Work instruction – Could you set down exactly the lines in the records below between the line holding "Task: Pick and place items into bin" and the line holding "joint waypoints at", inclusive?

Listed records –

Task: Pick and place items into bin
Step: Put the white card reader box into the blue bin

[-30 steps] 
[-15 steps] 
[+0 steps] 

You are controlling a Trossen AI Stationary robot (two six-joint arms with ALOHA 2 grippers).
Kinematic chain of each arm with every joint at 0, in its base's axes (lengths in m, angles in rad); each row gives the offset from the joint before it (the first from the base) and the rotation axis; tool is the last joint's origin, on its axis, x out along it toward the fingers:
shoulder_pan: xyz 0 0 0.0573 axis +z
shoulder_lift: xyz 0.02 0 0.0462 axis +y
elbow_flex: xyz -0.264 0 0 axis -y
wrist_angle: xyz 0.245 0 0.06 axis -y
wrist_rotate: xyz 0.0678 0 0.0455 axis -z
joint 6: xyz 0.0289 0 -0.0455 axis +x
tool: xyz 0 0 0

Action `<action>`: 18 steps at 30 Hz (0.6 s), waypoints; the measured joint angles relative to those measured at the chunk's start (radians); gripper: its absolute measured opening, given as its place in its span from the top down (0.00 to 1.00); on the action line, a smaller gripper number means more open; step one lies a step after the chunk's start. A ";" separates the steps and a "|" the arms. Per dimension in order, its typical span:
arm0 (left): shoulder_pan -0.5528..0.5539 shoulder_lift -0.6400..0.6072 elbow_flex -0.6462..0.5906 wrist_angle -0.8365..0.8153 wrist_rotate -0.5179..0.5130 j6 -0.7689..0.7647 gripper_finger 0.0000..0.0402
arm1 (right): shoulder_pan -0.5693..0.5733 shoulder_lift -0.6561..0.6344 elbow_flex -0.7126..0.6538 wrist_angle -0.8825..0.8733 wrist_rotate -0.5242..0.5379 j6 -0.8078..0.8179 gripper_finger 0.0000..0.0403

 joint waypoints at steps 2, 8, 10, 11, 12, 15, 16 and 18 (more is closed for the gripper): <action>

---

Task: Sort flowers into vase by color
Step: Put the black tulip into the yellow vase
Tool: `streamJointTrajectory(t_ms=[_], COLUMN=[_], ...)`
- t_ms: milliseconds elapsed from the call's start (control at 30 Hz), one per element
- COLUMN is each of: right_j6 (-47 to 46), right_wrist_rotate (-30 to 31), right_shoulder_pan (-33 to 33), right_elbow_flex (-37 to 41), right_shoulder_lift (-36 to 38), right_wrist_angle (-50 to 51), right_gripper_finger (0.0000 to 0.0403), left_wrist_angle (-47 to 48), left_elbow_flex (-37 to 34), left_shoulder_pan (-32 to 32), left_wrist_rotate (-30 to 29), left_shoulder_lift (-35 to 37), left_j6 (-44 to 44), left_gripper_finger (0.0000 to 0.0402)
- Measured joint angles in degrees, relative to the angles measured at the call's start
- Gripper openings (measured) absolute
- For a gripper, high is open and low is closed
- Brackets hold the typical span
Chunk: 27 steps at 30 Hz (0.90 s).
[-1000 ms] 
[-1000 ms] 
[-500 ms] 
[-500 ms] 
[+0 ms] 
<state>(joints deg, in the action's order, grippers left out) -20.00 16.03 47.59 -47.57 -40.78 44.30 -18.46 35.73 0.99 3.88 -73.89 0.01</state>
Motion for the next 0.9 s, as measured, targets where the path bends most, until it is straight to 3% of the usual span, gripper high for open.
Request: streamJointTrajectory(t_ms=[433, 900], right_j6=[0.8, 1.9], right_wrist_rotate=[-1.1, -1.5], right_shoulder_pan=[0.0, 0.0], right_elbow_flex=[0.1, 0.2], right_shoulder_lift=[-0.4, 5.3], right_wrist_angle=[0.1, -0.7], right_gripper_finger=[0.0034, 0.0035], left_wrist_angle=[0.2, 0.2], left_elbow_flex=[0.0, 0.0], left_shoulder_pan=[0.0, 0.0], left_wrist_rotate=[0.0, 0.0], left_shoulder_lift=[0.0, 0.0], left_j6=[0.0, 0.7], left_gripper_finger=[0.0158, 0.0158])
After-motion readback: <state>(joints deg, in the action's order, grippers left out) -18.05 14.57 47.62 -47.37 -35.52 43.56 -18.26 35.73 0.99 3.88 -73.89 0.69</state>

Task response –
Task: Pick and place items into bin
Step: Put the white card reader box into the blue bin

[-30 steps] 
[-15 steps] 
[+0 steps] 

You are controlling a Trossen AI Stationary robot (two six-joint arms with ALOHA 2 grippers).
Kinematic chain of each arm with every joint at 0, in its base's axes (lengths in m, angles in rad); each row gives the offset from the joint before it (the first from the base) and the rotation axis; tool is the last joint's origin, on its axis, x out along it toward the fingers:
shoulder_pan: xyz 0 0 0.0573 axis +z
shoulder_lift: xyz 0.02 0 0.0462 axis +y
elbow_flex: xyz -0.264 0 0 axis -y
wrist_angle: xyz 0.245 0 0.06 axis -y
wrist_rotate: xyz 0.0678 0 0.0455 axis -z
joint 6: xyz 0.0289 0 -0.0455 axis +x
tool: xyz 0 0 0

Action `<action>`: 18 steps at 30 Hz (0.6 s), waypoints; the measured joint angles relative to those measured at the chunk's start (radians); gripper: its absolute measured opening, given as its place in its span from the top down (0.00 to 1.00); on the action line, a smaller gripper number means more open; step one lies a step after the chunk's start. A ";" separates the steps and a "|" the arms. Per dimension in order, its typical span:
arm0 (left): shoulder_pan -0.5528..0.5539 shoulder_lift -0.6400..0.6072 elbow_flex -0.6462..0.5906 wrist_angle -0.8365..0.8153 wrist_rotate -0.5179..0.5130 j6 -0.7689..0.7647 gripper_finger 0.0000..0.0402
arm1 (right): shoulder_pan -0.5693..0.5733 shoulder_lift -0.6561..0.6344 elbow_flex -0.7126..0.6538 wrist_angle -0.8825..0.8733 wrist_rotate -0.5242..0.5379 j6 -0.8078..0.8179 gripper_finger 0.0000..0.0403

 joint waypoints at steps 2, 8, 10, 11, 12, 15, 16 and 18 (more is closed for the gripper): <action>

That concludes the output.